Course Human-Centered Data Science ([HCDS](https://www.mi.fu-berlin.de/en/inf/groups/hcc/teaching/winter_term_2020_21/course_human_centered_data_science.html)) - Winter Term 2020/21 - [HCC](https://www.mi.fu-berlin.de/en/inf/groups/hcc/index.html) | [Freie Universität Berlin](https://www.fu-berlin.de/)

***

# A4 - Transparency
Please use the follwing structure as a starting point. Extend and change the notebook according to your needs. This structure should help you to guide you through your analysis. This notebook is the foundation for condensing your results and writing your reflection in the end. So please read what we expect from you regarding the reflection first to structure your analysis accordingly.

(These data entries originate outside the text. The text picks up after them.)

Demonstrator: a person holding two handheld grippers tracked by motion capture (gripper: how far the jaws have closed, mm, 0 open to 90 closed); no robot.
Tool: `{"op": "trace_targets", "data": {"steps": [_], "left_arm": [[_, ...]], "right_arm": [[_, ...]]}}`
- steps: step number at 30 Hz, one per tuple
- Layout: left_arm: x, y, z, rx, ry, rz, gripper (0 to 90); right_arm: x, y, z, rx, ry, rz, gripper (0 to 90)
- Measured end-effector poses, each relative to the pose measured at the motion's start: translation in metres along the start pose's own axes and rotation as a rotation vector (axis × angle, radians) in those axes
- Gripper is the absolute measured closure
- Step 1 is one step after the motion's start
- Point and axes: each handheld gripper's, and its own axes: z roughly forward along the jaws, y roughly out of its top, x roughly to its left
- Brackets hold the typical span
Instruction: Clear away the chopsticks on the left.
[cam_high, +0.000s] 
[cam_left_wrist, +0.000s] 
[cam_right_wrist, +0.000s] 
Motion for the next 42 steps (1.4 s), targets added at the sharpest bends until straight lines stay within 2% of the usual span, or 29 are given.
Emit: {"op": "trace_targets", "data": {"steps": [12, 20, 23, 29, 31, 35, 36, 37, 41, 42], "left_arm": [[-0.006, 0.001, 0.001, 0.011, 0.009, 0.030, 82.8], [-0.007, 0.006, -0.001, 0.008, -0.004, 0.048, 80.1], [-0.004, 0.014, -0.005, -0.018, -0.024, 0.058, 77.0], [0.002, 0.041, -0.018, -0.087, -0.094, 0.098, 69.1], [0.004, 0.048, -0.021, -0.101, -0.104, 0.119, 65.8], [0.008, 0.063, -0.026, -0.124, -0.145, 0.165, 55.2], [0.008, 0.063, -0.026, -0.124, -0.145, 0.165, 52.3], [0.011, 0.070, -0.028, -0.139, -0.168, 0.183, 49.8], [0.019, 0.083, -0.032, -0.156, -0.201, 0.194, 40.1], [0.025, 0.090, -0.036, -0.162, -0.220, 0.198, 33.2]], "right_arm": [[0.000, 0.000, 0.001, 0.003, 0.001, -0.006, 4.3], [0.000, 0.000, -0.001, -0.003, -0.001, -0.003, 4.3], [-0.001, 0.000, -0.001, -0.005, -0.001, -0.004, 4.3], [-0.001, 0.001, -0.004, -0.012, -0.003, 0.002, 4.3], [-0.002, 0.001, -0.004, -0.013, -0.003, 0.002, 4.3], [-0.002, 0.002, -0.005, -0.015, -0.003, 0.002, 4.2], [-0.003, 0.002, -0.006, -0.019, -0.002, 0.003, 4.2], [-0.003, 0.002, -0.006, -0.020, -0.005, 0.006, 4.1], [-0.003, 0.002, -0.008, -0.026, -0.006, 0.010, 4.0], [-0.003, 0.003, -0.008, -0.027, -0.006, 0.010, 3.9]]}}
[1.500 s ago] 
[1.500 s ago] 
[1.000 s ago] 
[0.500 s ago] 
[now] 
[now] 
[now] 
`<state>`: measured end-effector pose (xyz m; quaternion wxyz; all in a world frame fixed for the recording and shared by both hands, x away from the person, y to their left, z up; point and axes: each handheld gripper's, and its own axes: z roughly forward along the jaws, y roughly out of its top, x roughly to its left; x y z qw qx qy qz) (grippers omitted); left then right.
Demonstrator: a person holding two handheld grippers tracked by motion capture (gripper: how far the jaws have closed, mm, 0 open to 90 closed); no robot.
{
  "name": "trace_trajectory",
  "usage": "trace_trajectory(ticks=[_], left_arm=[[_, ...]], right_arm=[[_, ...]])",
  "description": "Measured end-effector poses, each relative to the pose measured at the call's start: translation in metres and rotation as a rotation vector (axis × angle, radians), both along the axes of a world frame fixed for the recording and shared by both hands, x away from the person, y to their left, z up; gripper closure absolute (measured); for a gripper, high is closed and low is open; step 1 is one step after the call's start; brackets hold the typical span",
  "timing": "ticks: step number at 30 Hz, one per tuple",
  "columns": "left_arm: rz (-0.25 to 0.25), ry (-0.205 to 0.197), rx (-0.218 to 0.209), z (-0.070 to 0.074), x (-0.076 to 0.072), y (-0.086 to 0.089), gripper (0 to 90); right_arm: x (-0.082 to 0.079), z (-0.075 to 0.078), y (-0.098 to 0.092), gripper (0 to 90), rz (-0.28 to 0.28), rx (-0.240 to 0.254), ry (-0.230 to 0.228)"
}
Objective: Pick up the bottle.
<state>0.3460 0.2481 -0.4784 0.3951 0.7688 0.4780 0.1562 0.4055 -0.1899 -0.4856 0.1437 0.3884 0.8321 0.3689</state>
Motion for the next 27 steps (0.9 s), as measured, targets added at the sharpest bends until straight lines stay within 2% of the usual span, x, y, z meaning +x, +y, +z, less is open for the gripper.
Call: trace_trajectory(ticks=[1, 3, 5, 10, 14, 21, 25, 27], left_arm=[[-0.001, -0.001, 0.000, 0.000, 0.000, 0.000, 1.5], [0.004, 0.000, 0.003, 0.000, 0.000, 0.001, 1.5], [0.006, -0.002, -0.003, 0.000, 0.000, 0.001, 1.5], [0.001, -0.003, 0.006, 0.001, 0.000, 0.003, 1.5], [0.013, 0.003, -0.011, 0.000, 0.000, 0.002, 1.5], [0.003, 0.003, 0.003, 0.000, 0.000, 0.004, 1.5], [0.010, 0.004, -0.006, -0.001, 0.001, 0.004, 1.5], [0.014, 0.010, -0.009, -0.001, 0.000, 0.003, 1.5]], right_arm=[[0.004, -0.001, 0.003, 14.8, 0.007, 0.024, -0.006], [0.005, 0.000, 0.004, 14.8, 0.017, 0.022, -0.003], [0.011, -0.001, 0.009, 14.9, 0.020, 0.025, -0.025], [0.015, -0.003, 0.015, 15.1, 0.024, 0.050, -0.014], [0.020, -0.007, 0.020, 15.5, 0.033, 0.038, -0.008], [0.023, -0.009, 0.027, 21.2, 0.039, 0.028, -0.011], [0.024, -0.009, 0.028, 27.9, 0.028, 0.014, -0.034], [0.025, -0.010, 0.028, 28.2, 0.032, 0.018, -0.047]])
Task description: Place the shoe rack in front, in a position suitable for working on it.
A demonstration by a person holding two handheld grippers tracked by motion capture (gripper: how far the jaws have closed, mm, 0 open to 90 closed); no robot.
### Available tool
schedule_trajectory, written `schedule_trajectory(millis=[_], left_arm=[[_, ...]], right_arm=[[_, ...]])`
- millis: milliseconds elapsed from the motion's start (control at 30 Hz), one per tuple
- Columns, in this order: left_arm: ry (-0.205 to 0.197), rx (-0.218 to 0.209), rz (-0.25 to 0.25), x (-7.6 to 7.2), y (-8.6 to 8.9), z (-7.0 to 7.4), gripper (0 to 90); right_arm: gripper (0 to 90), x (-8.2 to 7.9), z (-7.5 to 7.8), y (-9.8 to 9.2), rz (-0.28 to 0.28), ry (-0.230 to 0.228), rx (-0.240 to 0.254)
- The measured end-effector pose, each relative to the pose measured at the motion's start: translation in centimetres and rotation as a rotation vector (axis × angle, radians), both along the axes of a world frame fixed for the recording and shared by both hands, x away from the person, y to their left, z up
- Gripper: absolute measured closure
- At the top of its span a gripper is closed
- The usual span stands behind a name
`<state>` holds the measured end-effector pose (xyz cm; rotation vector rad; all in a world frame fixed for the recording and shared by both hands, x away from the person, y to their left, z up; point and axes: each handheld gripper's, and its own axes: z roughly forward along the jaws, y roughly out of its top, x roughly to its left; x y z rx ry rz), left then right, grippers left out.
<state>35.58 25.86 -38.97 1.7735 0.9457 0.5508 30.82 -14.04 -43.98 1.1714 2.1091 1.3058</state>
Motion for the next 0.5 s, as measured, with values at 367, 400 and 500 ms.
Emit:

## [1] General understanding
> What is the model about and who is using it?

* What is your model about?

`reverted`: The model used for this endpoitnt predicts whether an edit will eventually be reverted.


* Why is this model useful?
 * It is useful for quality control tools
 * Helps reviewers to find potentially damaging contributions -> make the work of filtering through the Special:RecentChanges feed easier
 * Can be used for detection and removal of damaging contributions
 * There's also the need to identify good-faith contributors



* Who is using this model? 
  * **User** The model is designed to help human editors perform critical wiki-work and to increase their productivity by automating tasks like detecting vandalism and removing edits made in bad fait.
  * **Developers** The model aims to provide data for developers of tools for wikipedia (See below)
  * (**Scientists**)


* What are stakeholder or users of ORES? 
  * Volunteer tool developers and product developers at the **Wikimedia Foundation** and **Wikimedia Deutschland**
  * Authors/Editors of articles (because their edits get assessed)
  * Editors/Reviewers


* Why is this model useful to wikipedia?

It aims to improve the quality of articles and to reduce the work of reviewers/other editors.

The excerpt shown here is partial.